Le Maire de Casterbridge

Roman de Thomas Hardy.

Un soir d’ivresse, révolté contre son sort et sa pauvreté, Michael Henchard vend sa femme et sa fille pour cinq guinées. « Je ne vois pas pourquoi un homme qui a une femme et n’en veut plus, ne s’en débarrasserait pas comme ces bohémiens-là font de leurs cheveux. […] Pourquoi ne pas les mettre aux enchères, et les vendre à ceux qui recherchent l’article ? Hein ? Moi, bon Dieu ! je vends la mienne à l’instant, si quelqu’un veut l’acheter. » (p. 13) Le lendemain, dégrisé, Henchard est horrifié par ses agissements et fait la promesse solennelle ne plus boire pendant vingt ans et de rechercher celles qu’il a abandonnées.

Dix-huit ans plus, Suzanne et Elizabeth-Jane font irruption dans sa vie : désormais veuve de celui qu’elle considérait comme son époux au terme du marché contracté avec Michael, Suzanne espère retrouver sa place auprès de son conjoint légitime qui est devenu le Maire de Casterbridge, respecté et enrichi. Repentant, Henchard veut faire amende honorable tout en gardant secret le marché infâme dont il s’est rendu coupable. « Le Maire renouvela de façon régulière et avec une volonté arrêtée ses visites, comme s’il s’était décidé, avec une sorte de froide loyauté, à accorder toutes les réparations légitimes à la première des femmes qu’il eût blessée, au détriment de la seconde et de ses propres sentiments. » De la seconde ? Eh oui, Henchard a rencontré une demoiselle, Lucette Templeman qui, hélas, illustrera l’adage selon lequel, souvent, femme varie.

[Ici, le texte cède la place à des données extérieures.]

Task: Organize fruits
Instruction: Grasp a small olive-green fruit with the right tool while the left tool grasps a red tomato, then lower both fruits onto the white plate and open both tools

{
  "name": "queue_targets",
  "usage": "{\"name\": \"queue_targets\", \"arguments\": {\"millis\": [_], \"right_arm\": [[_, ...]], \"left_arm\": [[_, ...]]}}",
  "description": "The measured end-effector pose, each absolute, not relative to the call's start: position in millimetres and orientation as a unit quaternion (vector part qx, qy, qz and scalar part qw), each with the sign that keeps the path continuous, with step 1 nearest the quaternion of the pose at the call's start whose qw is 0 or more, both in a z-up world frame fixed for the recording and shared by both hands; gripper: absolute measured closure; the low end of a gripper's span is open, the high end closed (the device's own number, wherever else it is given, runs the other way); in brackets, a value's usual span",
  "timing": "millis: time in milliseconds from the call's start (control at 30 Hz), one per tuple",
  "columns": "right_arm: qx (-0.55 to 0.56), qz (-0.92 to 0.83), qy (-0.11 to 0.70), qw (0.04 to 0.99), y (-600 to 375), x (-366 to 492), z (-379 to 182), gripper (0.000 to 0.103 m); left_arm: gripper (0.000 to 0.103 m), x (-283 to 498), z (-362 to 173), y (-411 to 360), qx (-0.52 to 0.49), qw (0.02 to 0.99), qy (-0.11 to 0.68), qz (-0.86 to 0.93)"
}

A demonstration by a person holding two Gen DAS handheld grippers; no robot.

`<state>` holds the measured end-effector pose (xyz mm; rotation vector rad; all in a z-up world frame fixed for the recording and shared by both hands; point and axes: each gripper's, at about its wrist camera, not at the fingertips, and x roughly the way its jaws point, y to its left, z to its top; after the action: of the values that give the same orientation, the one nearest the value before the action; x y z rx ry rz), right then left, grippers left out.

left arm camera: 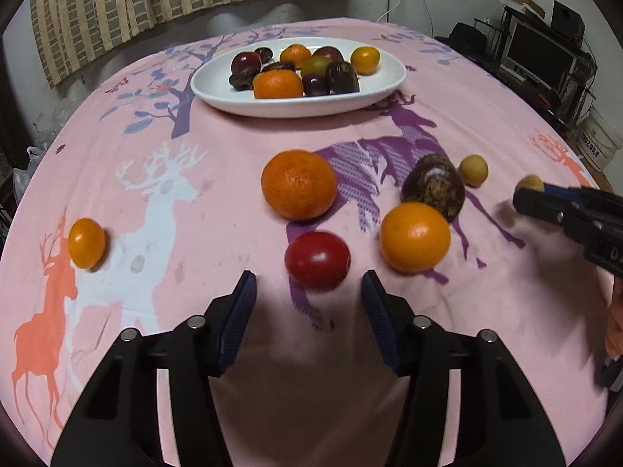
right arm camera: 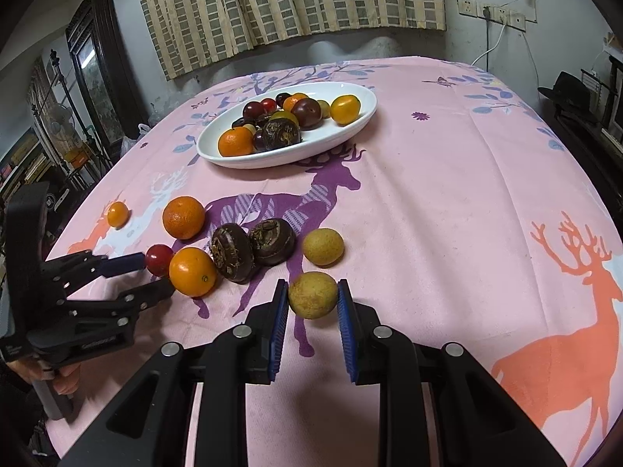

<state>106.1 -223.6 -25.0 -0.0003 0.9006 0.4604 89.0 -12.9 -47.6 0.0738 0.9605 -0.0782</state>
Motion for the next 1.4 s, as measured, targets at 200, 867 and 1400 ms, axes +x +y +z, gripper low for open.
{"name": "queue_targets", "arguments": {"millis": [200,867,1400], "right_arm": [[0.008,0.221,0.427,0.877,-226.3,107.1,-27.0,0.078],[-0.012,0.213,0.369,0.905,-151.6,237.6,15.1,0.078],[0.025,0.205,0.393,0.896,-176.5,217.0,7.0,0.044]], "left_arm": [[0.073,94.6,-46.6,-19.8,0.049,0.887,0.456,-0.056],[0.074,252.2,7.4,32.0,-0.011,0.902,0.429,0.041],[0.031,216.1,14.2,44.6,-0.038,0.907,0.417,0.054]]}}
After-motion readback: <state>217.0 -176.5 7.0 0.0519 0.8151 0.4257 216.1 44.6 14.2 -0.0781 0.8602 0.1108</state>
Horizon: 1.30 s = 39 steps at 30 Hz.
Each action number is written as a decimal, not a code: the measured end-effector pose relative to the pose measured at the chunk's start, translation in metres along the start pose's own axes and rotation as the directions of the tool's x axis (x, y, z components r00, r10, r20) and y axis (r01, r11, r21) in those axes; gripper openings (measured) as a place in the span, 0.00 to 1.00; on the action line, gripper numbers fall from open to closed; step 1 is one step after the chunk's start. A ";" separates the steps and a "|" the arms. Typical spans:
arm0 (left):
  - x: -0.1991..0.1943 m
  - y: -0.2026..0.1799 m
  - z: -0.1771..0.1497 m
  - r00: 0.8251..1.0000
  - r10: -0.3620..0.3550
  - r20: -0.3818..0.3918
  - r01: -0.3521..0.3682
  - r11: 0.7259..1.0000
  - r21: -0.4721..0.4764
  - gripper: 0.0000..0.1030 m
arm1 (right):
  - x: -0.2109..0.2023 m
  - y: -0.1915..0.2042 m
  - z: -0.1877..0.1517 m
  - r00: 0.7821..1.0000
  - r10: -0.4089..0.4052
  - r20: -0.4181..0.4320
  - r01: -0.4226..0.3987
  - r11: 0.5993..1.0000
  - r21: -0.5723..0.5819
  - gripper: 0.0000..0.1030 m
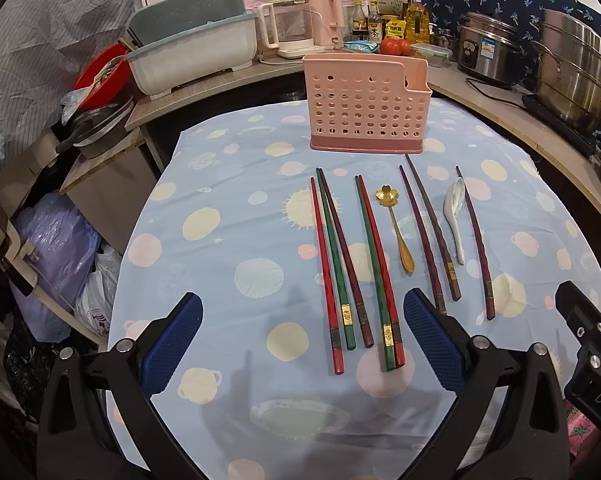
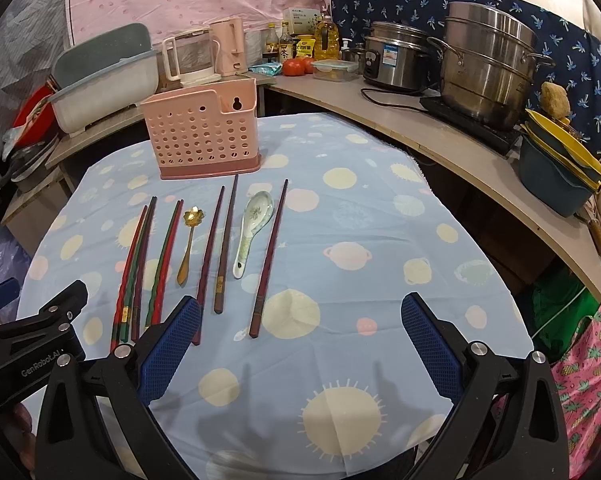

Et alors qu’il pensait pouvoir compter sans réserve sur son nouvel intendant, le modeste et honnête Donald Frafrae, il s’en fait un rival en amour et en affaires. « Me voilà, moi, l’ancien patron travaillant comme ouvrier chez l’homme qui est devenu le maître de ma maison, de mes meubles, et de celle aussi que l’on pouvait bien appeler ma femme. » (p. 236) Sans cesse contrarié dans ses desseins, et en dépit de sa bonne volonté, Michael Henchard est aux prises avec son tempérament colérique, impulsif et vindicatif. Dans les rues de Casterbridge, il se chuchote que tout cela finira mal et que la déchéance d’Henchard est inévitable. « Il avait toujours eu le regard de sa faute, mais ses tentatives pour donner à l’amour la place de l’ambition s’étaient montrées aussi vaines que son ambition même. » (p. 326)

Quel roman époustouflant ! Le rythme est rapide et l’intrigue se déploie sans temps mort. Le plus fascinant est la mobilité incessante du triangle amoureux : les protagonistes changent à mesure des évènements et le prétendant n’est jamais loin de devenir l’importun tandis que l’amoureuse a déjà pris la place de la répudiée. Thomas Hardy juge sans concession l’abus d’alcool et ses effets sur les caractères faibles. Chez l’auteur anglais, le destin est inexorable et cruel : les coupables qui ne s’amendent pas véritablement seront punis à l’extrême. Face à la fatalité telle que la peint Thomas Hardy, le bonheur ne va jamais de soi et le mariage est loin d’en être l’illustration parfaite. Comme dans Jude l’obscur, l’union maritale semble être un piège pour ceux qui s’y laissent prendre.